Too many rows returned in join statement

ERP · April 18, 2016, 5:42pm

I have two tables a customer and an auditlog. I am joining them on the first 7 characters of customer number.

select a.AuditLogToken,a.Recorddate, a.CreatedBy, c.cust_num, cust_seq,a.messagedesc,a.oldvalue, a.NewValue
from AuditLog a
join custaddr c on Left(a.KeyValue,7) = Left(c.cust_num,7)
where a.MessageDesc like 'cust%' and a.RecordDate > '2016-04-11' and a.NewValue is not null

I need just the AuditLogToken to be DISTINCT. As it is now I am getting 5 or six rows for every AuditLogToken

Any advice would bne greatly appreciated.

scarela · April 18, 2016, 6:56pm

Can you provide us with the script to create the tables and some data sample?

ERP · April 18, 2016, 7:07pm

I am just looking for the correct syntax. When I do the join it creates more rows than desired because there is a sequence column in the custaddr table that creates unique results.

I want the DISTINCT on one column not the others and I don't know how to do that.

JamesK · April 18, 2016, 7:28pm

Most of the time when you see more than expected number of rows, that is because your join conditions are not granular enough. It sounds like that is not the problem in your case.

As you may already know, your query would still return multiple rows if you used the DISTINCT keyword ( as in SELECT DISTINCT a.AuditLogToken,....). This is because a row is considered a duplicate of another if and only if ALL the columns have the same values. Had that not been the case, all you would have to do is to add the DISTINCT keyword as I described.

In your case it sounds like for a given AuditLogToken, you might have more than one value of other columns - for example, a given AuditLogToken might have two rows, each with a different RecordDate. If that is the case, you have to decide which of those rows two values of RecordDate you want to see in your output.

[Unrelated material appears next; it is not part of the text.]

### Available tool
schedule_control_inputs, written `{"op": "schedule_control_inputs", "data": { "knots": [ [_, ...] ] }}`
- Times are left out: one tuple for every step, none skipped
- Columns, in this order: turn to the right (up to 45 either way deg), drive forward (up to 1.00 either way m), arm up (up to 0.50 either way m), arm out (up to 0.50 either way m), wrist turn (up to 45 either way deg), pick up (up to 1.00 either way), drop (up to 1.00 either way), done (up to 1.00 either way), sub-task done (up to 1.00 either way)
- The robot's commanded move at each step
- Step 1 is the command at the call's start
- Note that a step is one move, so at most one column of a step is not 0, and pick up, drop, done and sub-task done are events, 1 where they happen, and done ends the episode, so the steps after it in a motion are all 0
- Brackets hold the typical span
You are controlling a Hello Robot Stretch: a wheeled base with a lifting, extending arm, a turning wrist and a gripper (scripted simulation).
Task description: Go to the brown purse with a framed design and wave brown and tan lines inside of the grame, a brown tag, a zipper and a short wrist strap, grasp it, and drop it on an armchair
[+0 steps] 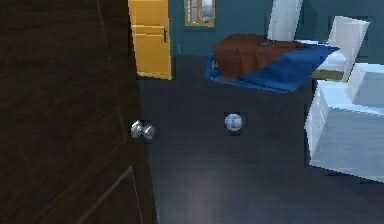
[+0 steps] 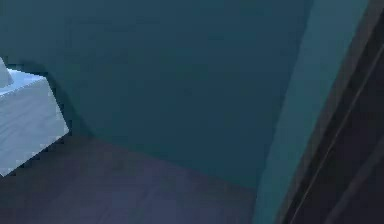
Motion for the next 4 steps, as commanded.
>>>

One way to get one row per AuditLogToken is to use the row_number function as shown below:

;WITH cte AS
(
	SELECT  a.AuditLogToken ,
			a.Recorddate ,
			a.CreatedBy ,
			c.cust_num ,
			cust_seq ,
			a.messagedesc ,
			a.oldvalue ,
			a.NewValue,
			ROW_NUMBER() OVER 
			(
				PARTITION BY a.AuditLogToken
				ORDER BY (SELECT NULL)
			) AS RN
	FROM    AuditLog a
			JOIN custaddr c ON LEFT(a.KeyValue, 7) = LEFT(c.cust_num, 7)
	WHERE   a.MessageDesc LIKE 'cust%'
			AND a.RecordDate > '2016-04-11'
			AND a.NewValue IS NOT NULL
)
SELECT * FROM cte WHERE RN = 1;

That just picks one random row from among the duplicate AuditLogTokens. You have some control over which row to pick if you change the "(SELECT NULL)" to list columns you want to order by such that the row you want comes on top.

ERP · April 18, 2016, 7:40pm

I think that gives me exactly what I wanted. The AuditLogToken column is unique within its own table but I would get multiple rows based on the join when all I wanted was the cust_num and cust_sequence from the custaddr table.

I checked this against my query without the join and custaddr columns and they matched up. Thank you for your help!

Kristen · April 19, 2016, 4:00pm

Please pay careful attention to JamesK's statement "That just picks one random row from among the duplicate AuditLogTokens". My recommendation would be that you force a Sort so that, at the least, the order is repeatable - otherwise two separate runs of the query may give you different results. Unfortunately 99% of the time you'll probably get the same result, because the data will usually be cached in the same way, so its a hard bug to resolve [if you don't have a sort to force the query to be repeatable]